II/ L’Etat et la pauvreté.

• Une estimation du nombre de pauvres difficile à évaluer dans l’Angleterre élisabéthaine.
Le nombre de pauvres est difficile à déterminer. Il est possible qu’il y ait eu une augmentation sur la période, mais avec de fortes variations suivant les régions. Cela pourrait être le résultat de la combinaison de l’inflation, de la croissance de la population, des épidémies ponctuelles de peste et des famines, et de la reprise du mouvement des enclosures au début du XVIIè siècle.

• Une plus grande visibilité des pauvres.
L’influence de l’humanisme → dégradation de l’image de la pauvreté chez les élites : perd son auréole de sainteté conférée au Moyen-Age et devient le fruit de la paresse, est un danger social, doit être combattue.
La disparition de l’Eglise catholique (et des monastères) qui prenait souvent en charge les pauvres → un vide à combler qui pousserait l’Etat à agir pour régler le problème.
La crainte de la déstabilisation politique et sociale (surtout en période de crise) → une méfiance envers les pauvres considérés comme source de désordre.

• La position de l’Etat par rapport à la question des pauvres.
L’Etat se préoccupe de la question de la pauvreté et met très rapidement en place un certain nombre de lois.
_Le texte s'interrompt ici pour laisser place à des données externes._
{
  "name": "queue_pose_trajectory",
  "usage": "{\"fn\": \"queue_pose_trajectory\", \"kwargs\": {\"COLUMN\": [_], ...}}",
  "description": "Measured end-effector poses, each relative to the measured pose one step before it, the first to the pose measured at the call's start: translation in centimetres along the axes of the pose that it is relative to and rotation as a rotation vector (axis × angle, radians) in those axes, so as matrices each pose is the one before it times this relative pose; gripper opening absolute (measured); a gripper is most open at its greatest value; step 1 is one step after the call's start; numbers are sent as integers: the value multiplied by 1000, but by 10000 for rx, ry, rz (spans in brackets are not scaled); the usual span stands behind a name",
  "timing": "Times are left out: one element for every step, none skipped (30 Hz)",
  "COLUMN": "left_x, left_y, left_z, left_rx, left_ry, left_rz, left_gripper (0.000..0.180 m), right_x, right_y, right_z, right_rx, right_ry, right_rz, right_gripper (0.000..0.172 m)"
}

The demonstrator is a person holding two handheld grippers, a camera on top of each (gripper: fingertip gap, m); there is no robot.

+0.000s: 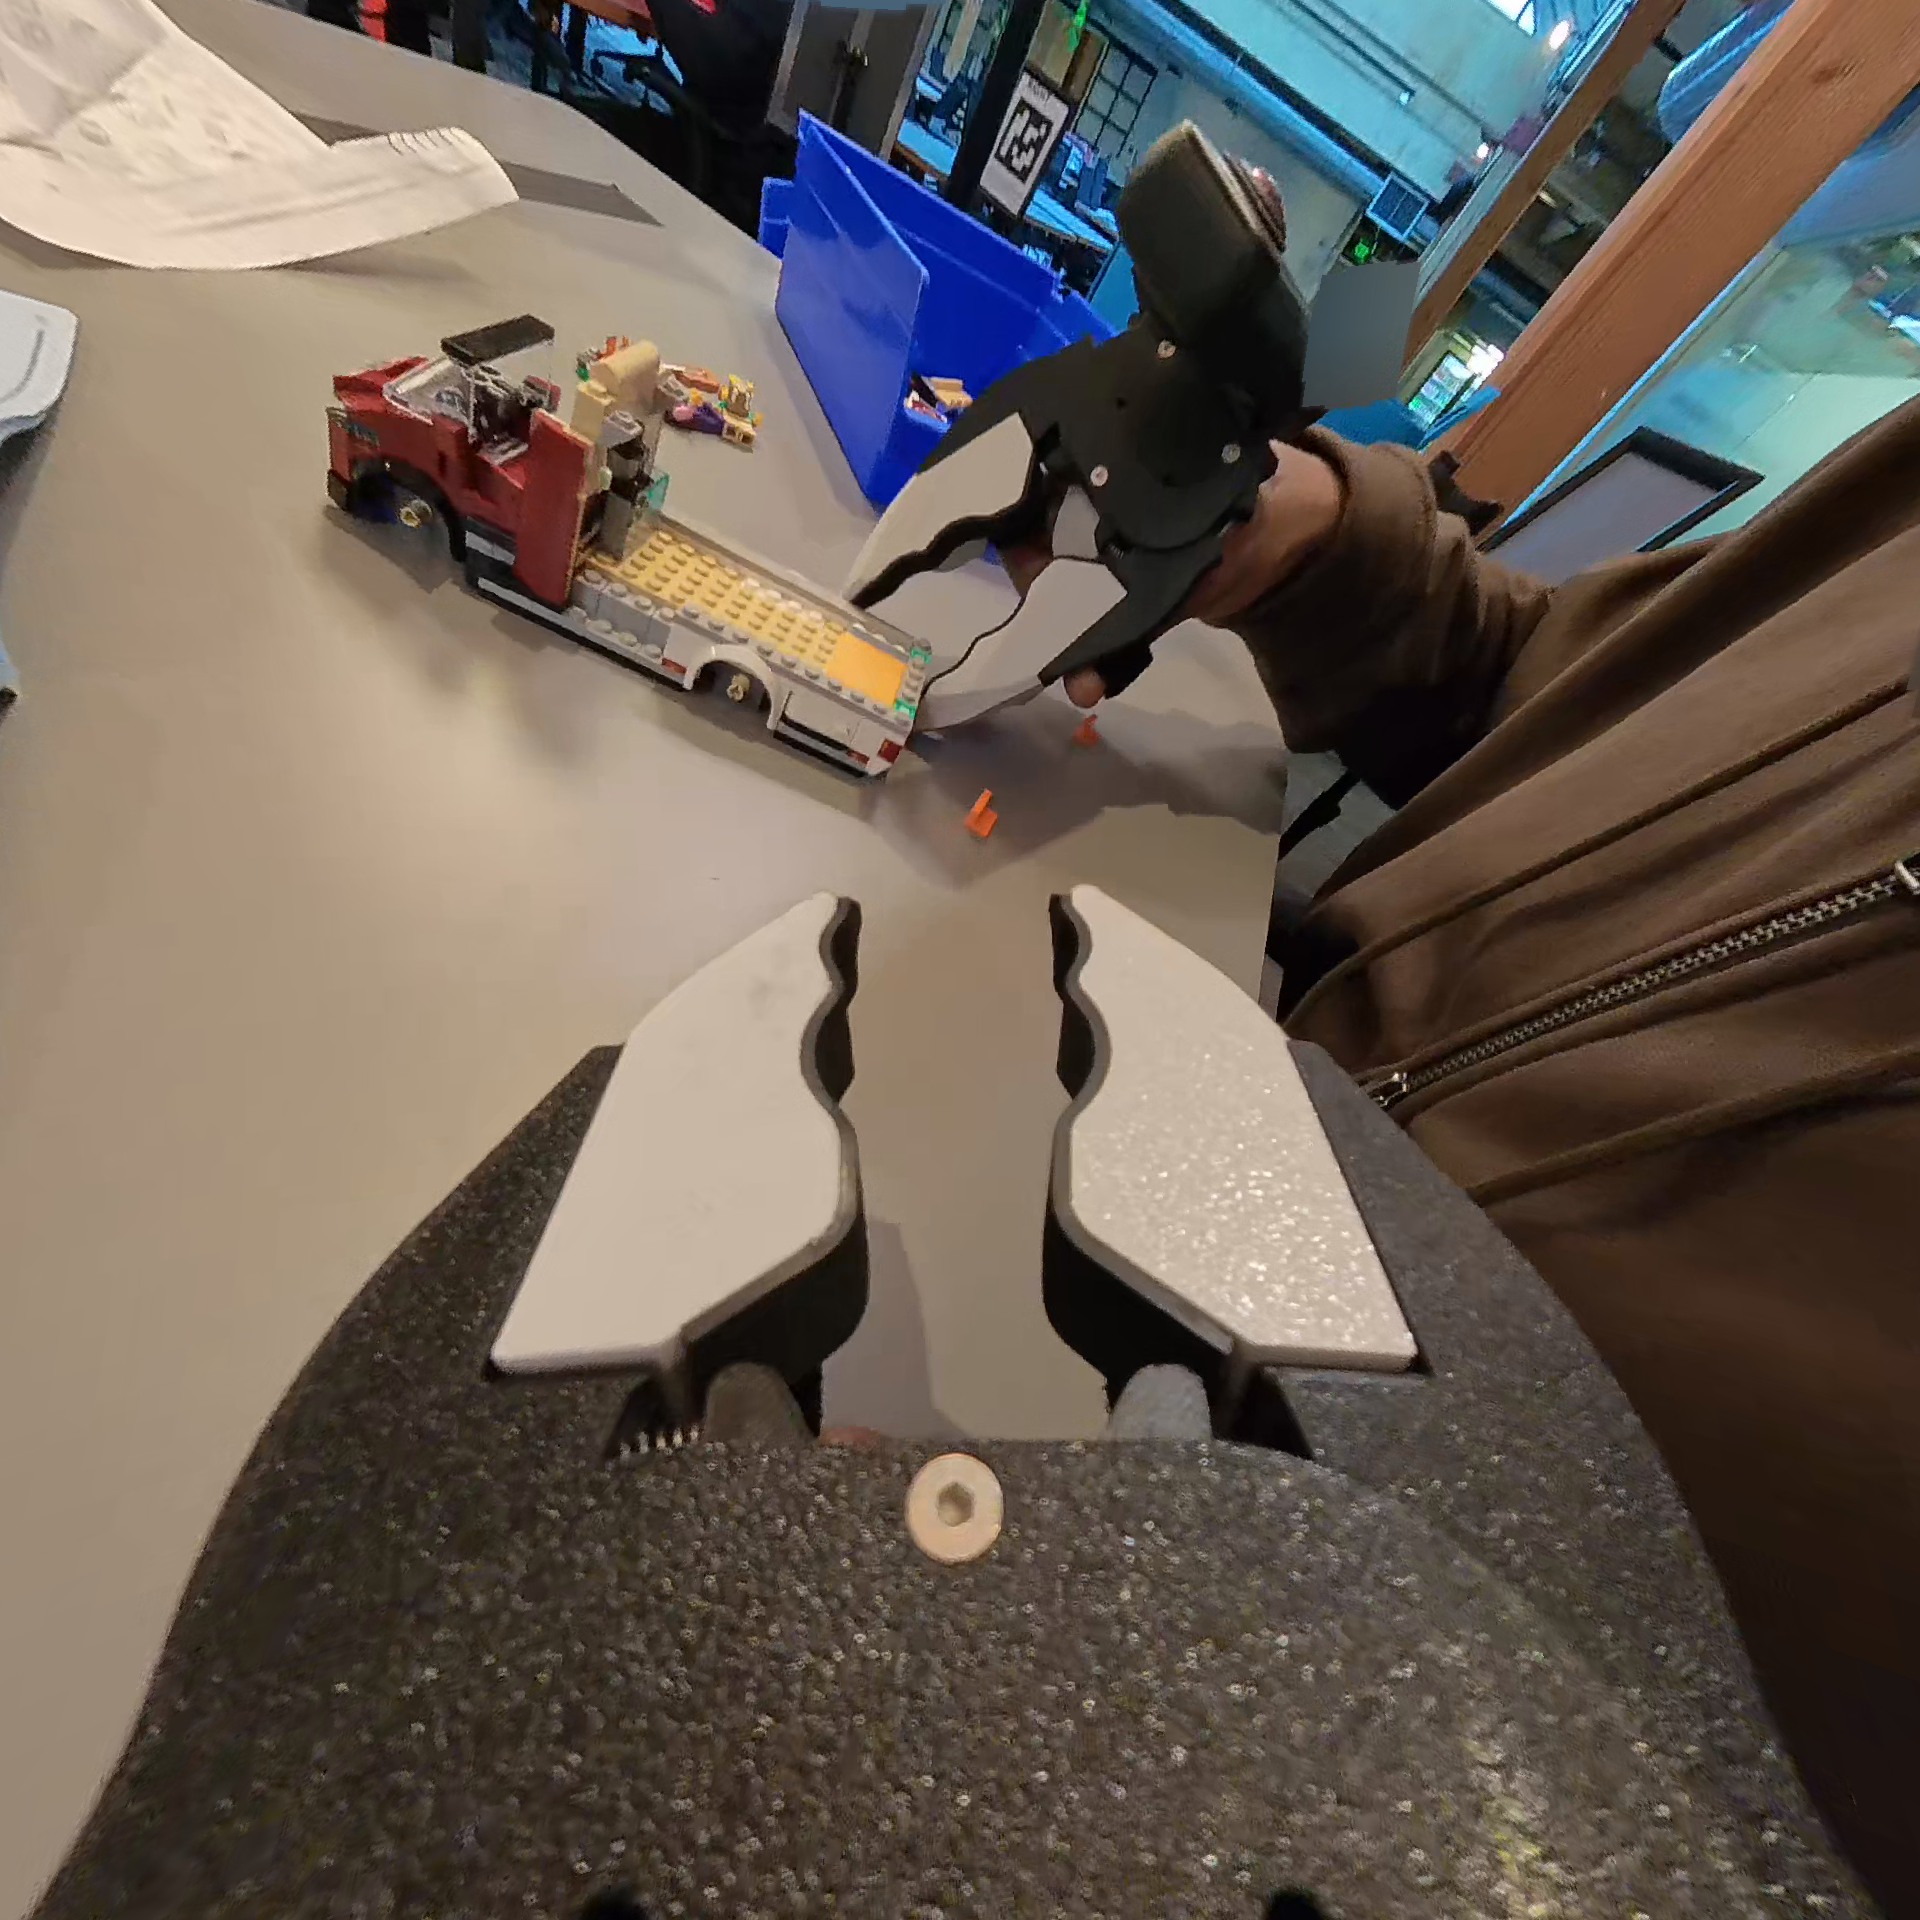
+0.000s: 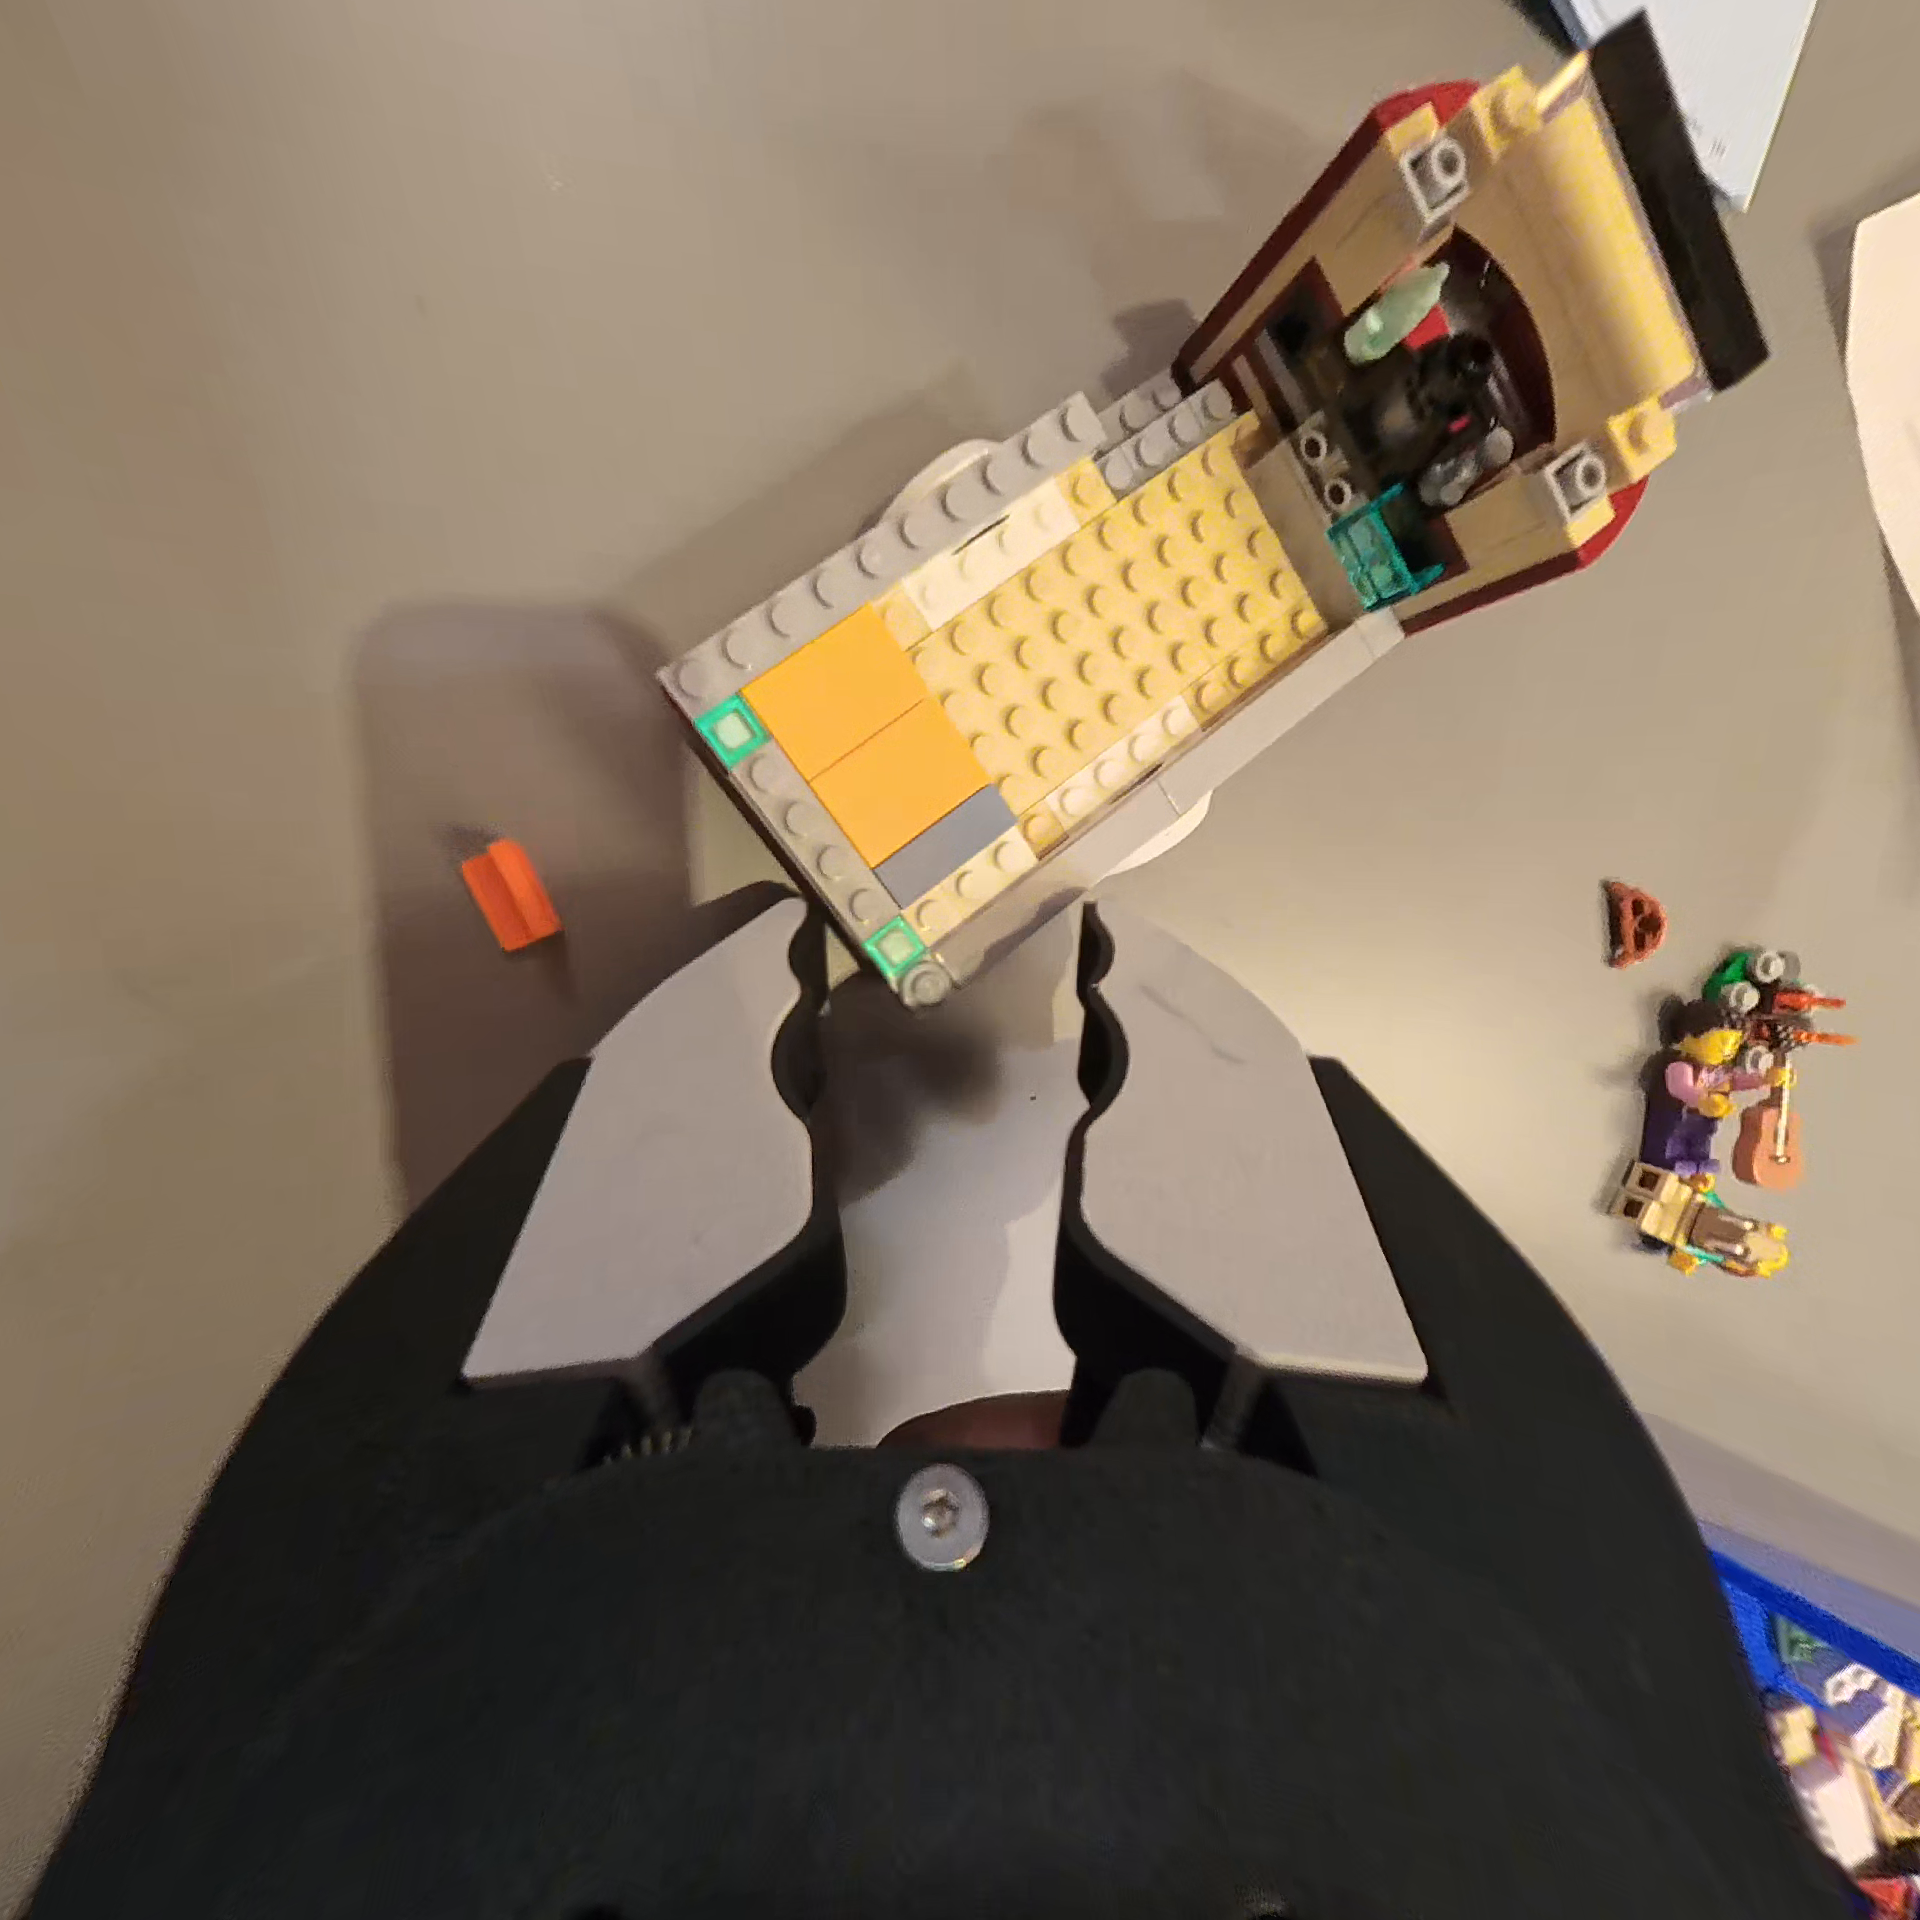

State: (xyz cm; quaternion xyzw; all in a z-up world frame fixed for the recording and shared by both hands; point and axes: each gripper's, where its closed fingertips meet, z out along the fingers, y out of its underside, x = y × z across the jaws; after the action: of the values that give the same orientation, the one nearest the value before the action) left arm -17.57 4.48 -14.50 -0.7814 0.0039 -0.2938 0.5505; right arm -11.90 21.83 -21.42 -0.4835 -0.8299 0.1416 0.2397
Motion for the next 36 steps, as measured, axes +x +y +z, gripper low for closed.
{"fn": "queue_pose_trajectory", "kwargs": {"left_x": [6,5,34,17,-19,-7,-7,-9,7,7,-33,11,64,56,-38,-78,-49,-34,-39,-60,-96,-85,-93,-80,-78,-52,20,74,97,126,121,62,58,35,9,-37], "left_y": [-109,-94,-98,-110,-120,-196,-330,-553,-663,-646,-508,-302,-60,149,252,270,250,199,151,108,91,83,64,41,54,72,101,137,147,120,86,69,86,110,111,128], "left_z": [-90,-86,-65,-33,-1,41,64,69,82,103,153,215,258,308,302,285,243,187,150,103,92,98,100,113,98,86,73,39,32,20,15,5,37,73,107,143], "left_rx": [108,103,102,98,98,128,216,360,445,434,350,202,25,-130,-220,-238,-212,-170,-128,-91,-78,-78,-67,-55,-53,-71,-76,-84,-83,-58,-32,-27,-45,-63,-72,-84], "left_ry": [-36,-26,-6,-9,-17,-2,-6,-34,-45,-68,-110,-99,-59,-69,-135,-153,-126,-96,-74,-73,-62,-29,-20,-17,-40,-52,-40,-29,-19,2,5,-13,-9,-15,-42,-76], "left_rz": [-11,-21,-24,-23,-24,-8,41,114,183,227,243,239,217,180,149,130,105,72,42,16,-23,-53,-52,-35,-17,2,24,17,4,-4,-12,-27,-46,-61,-70,-58], "left_gripper": [36,36,37,37,38,38,39,41,42,44,45,47,49,52,55,57,59,59,59,59,59,59,59,59,59,59,59,59,59,59,59,59,59,59,60,60], "right_x": [37,34,-40,-82,-45,-119,-344,-291,-79,162,270,317,292,192,125,90,189,-27,-52,89,183,147,119,44,-59,-40,148,285,150,41,37,-68,-150,-38,125,227], "right_y": [-91,-122,-149,-109,-54,-75,-166,-156,-86,-61,-68,-35,-40,-48,-44,-33,-206,-167,-171,-394,-530,-570,-501,-365,-218,-68,72,145,114,119,228,332,322,275,288,366], "right_z": [-90,-197,-265,-290,-260,-171,-111,-10,102,150,154,160,169,180,230,275,234,290,362,342,356,351,324,235,71,-120,-250,-364,-444,-483,-427,-349,-287,-204,-94,58], "right_rx": [40,89,149,149,101,113,194,197,89,35,26,-3,-17,-30,-38,-53,47,-15,-51,72,136,155,160,133,106,101,66,59,102,82,-14,-107,-93,-53,-68,-117], "right_ry": [29,0,-66,-100,-95,-160,-316,-350,-283,-167,-86,-47,-45,-83,-94,-59,69,-42,-10,158,221,166,138,72,-39,-86,-28,11,-79,-128,-97,-102,-101,-5,86,150], "right_rz": [-148,-160,-211,-261,-294,-380,-441,-291,-107,-63,-108,-160,-151,-109,-58,-28,-65,-5,83,90,159,312,260,131,-83,-296,-383,-398,-395,-378,-363,-417,-446,-341,-142,-10], "right_gripper": [47,47,48,49,50,52,56,57,60,64,67,68,70,71,70,72,72,69,68,67,67,67,67,67,66,66,67,68,70,69,69,70,70,70,69,68]}}
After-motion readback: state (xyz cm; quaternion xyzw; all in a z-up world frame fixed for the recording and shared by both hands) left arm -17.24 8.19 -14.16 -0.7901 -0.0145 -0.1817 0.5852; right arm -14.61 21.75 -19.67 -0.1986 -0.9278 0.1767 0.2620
Il cherche aussi à définir quelles sont les catégories de pauvres pour savoir ceux qui pourront prétendre à des aides.
Les politiques sur la pauvreté et le vagabondage visaient soit à punir les vagabonds, soit à soulager les pauvres "méritants". Les lois sont souvent prises en période crise ou par crainte du désordre. Elles s’accompagnent parfois de campagne d’arrestations et de sanctions (ex : entre 1569-71, mise en place par le Conseil privé).
La répression passait aussi par les maisons de correction autorisée par la loi de 1576 qui en prévoyait une dans chaque comté pour punir les mendiants récalcitrants.
Les pauvres, et surtout les vagabonds, semblaient inspirer une véritable crainte.
Cependant, les lois impopulaires n’étaient que très peu appliquées, et étaient parfois critiquées au Parlement (ex : la loi de 1571 était « trop dure et sanglante » selon un MP).


Les pauvres sont une réalité dans l’Angleterre depuis longtemps et ont toujours été plus ou moins intégrés. Cependant, ils semblent plus visibles sous le règne d’Elisabeth en Angleterre, et deviennent la source de nombreuses préoccupations pour le gouvernement, d’où le fait que plusieurs lois soient prises tout au long du règne (et jusqu’en 1601), la pauvreté étant un sujet d’inquiétude pour nombre de contemporains.